*Exercise aim*
Each line in the entries that has the word "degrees" has to be copied.

[Stored entries]
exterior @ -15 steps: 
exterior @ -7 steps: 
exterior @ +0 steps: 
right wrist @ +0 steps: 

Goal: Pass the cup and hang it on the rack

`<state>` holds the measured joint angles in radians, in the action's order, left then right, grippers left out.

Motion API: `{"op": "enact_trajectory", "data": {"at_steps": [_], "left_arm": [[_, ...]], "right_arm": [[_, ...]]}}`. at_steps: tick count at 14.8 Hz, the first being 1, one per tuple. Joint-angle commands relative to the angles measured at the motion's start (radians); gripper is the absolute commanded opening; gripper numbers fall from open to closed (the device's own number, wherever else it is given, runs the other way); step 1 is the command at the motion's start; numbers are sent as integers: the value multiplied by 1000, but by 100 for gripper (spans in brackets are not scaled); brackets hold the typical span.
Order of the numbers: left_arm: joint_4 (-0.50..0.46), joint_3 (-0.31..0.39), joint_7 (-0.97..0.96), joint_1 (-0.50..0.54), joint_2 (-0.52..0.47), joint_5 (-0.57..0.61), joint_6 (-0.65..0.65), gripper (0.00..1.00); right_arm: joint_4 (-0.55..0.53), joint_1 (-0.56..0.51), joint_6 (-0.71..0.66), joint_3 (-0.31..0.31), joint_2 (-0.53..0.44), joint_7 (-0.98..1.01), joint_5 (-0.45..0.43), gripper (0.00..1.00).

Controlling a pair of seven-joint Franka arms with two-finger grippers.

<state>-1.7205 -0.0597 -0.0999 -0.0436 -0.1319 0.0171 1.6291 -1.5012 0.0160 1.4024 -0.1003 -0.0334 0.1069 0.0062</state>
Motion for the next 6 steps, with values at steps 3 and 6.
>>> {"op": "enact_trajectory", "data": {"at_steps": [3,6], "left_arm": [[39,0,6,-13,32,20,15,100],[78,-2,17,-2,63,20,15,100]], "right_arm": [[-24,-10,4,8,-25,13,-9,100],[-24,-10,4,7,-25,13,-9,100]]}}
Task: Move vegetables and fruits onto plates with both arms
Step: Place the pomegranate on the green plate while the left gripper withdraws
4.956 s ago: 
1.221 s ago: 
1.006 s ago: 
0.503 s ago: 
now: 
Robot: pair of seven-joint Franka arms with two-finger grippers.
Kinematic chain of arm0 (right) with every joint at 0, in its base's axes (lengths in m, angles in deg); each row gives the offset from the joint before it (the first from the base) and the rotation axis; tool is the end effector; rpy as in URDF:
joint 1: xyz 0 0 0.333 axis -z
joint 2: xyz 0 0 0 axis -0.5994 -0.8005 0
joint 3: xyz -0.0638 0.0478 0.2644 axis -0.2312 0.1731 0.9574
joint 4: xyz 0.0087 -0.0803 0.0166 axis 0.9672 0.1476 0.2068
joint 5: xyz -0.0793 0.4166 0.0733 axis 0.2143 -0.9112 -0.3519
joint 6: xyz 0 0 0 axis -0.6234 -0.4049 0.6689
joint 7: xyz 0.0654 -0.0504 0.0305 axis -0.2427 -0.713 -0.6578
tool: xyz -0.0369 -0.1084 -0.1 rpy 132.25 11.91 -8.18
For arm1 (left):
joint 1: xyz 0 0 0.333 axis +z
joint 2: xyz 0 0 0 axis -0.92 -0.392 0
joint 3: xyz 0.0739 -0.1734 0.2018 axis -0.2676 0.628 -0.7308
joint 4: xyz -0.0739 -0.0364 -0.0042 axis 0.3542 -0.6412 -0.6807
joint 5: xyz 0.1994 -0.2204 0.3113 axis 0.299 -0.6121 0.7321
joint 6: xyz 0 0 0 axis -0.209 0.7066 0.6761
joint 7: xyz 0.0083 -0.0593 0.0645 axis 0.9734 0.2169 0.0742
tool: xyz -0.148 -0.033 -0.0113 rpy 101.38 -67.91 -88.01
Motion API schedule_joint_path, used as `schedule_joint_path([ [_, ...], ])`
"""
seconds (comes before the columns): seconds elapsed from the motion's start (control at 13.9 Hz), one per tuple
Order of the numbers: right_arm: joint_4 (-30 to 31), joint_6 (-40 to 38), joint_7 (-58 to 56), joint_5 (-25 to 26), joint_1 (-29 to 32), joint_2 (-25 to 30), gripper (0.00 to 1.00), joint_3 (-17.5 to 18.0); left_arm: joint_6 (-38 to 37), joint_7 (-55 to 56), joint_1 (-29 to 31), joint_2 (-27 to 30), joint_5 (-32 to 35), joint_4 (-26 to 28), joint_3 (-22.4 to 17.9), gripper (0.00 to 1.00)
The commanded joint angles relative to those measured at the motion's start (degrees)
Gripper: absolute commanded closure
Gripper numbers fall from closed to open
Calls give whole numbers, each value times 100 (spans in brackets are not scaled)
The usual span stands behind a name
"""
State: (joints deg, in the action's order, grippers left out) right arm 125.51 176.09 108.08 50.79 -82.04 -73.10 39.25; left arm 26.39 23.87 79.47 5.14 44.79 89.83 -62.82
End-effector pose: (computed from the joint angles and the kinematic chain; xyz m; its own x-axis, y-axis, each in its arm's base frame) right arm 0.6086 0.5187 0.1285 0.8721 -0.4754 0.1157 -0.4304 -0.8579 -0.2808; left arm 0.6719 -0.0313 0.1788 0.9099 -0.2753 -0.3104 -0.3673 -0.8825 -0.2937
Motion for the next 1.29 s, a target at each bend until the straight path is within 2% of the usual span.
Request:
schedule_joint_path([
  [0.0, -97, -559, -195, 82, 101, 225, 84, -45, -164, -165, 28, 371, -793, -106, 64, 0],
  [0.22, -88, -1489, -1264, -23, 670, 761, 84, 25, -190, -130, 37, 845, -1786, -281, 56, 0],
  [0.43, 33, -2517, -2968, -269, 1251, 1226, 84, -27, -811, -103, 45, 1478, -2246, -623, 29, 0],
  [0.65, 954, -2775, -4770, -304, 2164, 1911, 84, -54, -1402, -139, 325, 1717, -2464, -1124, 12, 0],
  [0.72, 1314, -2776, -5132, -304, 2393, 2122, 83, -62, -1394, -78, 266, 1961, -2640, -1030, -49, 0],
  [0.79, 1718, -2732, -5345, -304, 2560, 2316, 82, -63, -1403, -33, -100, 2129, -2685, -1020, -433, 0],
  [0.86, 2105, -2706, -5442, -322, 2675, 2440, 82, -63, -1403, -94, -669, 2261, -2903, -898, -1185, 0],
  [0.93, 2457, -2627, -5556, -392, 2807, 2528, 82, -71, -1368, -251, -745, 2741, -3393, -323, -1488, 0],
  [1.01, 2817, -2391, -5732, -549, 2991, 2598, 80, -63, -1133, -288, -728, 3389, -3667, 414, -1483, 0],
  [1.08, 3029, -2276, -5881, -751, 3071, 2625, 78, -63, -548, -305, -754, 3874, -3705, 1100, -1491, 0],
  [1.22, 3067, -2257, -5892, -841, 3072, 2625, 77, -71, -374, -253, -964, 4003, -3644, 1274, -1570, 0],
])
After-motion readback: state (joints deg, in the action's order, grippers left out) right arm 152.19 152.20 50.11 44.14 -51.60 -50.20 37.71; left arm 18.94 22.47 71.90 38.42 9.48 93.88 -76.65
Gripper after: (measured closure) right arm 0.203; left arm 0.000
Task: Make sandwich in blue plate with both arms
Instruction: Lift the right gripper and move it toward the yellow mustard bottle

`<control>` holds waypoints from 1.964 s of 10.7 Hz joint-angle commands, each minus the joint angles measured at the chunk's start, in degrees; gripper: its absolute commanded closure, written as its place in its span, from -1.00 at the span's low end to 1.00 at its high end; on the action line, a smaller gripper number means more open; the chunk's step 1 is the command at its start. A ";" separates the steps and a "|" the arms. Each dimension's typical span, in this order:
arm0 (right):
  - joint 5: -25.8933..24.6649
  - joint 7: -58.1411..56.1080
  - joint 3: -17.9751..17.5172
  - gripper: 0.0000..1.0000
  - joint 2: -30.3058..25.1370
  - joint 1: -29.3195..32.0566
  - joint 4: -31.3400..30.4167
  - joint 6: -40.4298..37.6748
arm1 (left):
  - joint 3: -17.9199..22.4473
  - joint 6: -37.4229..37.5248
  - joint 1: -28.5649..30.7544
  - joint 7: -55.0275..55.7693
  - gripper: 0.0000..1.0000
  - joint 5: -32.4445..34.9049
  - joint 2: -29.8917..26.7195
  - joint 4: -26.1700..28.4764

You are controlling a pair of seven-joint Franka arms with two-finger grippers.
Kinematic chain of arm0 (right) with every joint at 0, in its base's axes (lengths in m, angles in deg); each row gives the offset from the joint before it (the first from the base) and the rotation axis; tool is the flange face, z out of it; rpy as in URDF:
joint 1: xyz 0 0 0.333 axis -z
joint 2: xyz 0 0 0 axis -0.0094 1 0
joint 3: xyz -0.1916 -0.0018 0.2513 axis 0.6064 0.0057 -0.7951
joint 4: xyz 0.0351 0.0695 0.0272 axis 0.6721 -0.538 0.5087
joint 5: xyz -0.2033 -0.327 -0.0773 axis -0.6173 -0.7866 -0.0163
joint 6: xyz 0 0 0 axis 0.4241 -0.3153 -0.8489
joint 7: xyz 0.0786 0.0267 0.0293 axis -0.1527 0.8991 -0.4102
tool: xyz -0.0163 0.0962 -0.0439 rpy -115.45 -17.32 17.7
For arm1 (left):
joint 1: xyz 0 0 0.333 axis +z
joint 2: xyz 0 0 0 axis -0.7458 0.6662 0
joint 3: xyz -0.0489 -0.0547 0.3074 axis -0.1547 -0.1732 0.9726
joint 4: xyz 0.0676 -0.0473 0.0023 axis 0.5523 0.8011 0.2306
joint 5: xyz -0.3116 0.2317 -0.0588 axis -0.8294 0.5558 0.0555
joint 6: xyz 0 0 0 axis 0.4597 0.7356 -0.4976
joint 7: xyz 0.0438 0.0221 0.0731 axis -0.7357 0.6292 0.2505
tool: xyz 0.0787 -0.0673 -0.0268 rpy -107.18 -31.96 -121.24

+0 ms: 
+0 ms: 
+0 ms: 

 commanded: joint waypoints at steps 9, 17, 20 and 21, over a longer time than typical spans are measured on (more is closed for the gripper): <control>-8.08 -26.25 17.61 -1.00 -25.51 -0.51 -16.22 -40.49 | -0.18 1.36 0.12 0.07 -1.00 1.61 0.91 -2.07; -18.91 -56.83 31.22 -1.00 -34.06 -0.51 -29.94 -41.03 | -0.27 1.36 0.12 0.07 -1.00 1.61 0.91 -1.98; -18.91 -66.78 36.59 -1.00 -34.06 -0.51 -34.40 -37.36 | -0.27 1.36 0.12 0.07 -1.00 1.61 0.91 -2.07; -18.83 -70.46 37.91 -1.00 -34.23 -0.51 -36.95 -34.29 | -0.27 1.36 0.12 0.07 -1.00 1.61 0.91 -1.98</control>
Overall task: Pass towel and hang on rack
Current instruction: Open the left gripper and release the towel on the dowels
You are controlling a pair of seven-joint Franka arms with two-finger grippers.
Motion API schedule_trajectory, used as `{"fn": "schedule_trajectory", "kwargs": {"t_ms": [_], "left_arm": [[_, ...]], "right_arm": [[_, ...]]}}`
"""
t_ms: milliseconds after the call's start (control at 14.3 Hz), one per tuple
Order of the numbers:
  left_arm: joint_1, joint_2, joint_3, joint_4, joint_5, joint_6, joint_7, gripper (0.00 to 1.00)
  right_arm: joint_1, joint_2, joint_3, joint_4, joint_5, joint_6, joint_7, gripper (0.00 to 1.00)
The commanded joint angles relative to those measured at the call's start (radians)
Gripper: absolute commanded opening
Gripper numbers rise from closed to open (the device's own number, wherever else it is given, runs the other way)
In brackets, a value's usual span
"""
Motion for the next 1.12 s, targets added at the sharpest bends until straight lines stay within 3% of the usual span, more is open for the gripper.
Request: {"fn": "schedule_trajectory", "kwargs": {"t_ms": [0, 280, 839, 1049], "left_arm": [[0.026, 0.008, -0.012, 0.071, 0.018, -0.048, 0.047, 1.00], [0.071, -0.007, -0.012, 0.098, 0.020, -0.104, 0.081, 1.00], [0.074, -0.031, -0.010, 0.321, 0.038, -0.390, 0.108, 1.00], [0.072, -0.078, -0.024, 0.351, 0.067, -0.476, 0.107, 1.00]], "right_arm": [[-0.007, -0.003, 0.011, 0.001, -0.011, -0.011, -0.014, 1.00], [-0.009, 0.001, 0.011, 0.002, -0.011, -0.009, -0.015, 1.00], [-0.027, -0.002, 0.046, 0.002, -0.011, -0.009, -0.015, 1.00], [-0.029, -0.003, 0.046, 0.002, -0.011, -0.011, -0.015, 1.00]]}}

*Solved exercise*
The commanded joint angles relative to those measured at the motion's start (degrees)
`<control>` holds waypoints from 1.964 s of 10.7 Hz joint-angle commands, each minus the joint angles measured at the chunk's start, in degrees; gripper: its absolute commanded closure, written as its place in its span, from -1.00 at the span's low end to 1.00 at its high end; on the action line, a smaller gripper number means more open; the chunk's step 1 is the command at its start. A ";" separates the steps and a "|" the arms. Each dimension's typical span, in this order:

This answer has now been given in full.